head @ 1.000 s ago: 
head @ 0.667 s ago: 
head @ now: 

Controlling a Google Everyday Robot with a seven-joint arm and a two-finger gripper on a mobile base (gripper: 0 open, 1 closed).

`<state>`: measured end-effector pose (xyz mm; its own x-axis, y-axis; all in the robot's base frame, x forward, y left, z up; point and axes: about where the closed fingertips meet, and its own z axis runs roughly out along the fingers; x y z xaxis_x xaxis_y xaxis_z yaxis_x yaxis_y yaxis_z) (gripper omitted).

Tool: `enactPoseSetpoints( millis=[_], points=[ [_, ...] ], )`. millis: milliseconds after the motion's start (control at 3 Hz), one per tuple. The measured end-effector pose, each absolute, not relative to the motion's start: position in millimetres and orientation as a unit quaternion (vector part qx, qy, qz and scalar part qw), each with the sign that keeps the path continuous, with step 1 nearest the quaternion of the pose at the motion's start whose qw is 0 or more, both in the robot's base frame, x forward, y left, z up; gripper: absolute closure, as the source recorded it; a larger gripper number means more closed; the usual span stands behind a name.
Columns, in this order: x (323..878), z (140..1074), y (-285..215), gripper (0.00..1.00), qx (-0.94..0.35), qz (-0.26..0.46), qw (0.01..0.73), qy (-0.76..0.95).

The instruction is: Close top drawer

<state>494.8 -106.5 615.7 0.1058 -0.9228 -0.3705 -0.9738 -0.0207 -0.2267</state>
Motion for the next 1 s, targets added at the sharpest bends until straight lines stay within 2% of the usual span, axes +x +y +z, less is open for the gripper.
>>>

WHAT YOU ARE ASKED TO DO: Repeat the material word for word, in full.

FINISHED EXERCISE:
head @ 1.000 s ago: 
head @ 0.667 s ago: 
head @ now: 

Controlling a Google Everyday Robot with a seven-joint arm and a two-finger gripper on a mobile base (gripper: 0 open, 1 closed).

`<state>`: measured end-effector pose (xyz mm; its own x-axis, y-axis; all in the robot's base frame, x forward, y left, z up; point and axes: about where the closed fingertips meet, and its own z axis runs roughly out along the fingers; x y z xaxis_x xaxis_y xaxis_z yaxis_x yaxis_y yaxis_z) (gripper omitted).

Tool: `enactPoseSetpoints( millis=[_], points=[ [_, ...] ], )`. millis: milliseconds after the motion's start (control at 3 Hz), one per tuple. The measured end-effector pose, each absolute, not relative to the motion's start: position in millimetres and orientation as a unit quaternion (vector part qx, qy, qz and scalar part qw), each with the sign that keeps the path continuous, with step 1 nearest the quaternion of the pose at the motion's start whose qw is 0 or more, both in the robot's base frame, x forward, y left, z up; gripper: absolute closure, as the source recorded it; a larger gripper number means more closed; the usual span stands behind a name.
Columns, in this order: x (323..878), z (140..1074), y (-285..215), gripper (0.00..1.00), qx (-0.94..0.35), qz (-0.26..0.46), qw (0.01..0.73), qy (-0.76..0.95).

The instruction is: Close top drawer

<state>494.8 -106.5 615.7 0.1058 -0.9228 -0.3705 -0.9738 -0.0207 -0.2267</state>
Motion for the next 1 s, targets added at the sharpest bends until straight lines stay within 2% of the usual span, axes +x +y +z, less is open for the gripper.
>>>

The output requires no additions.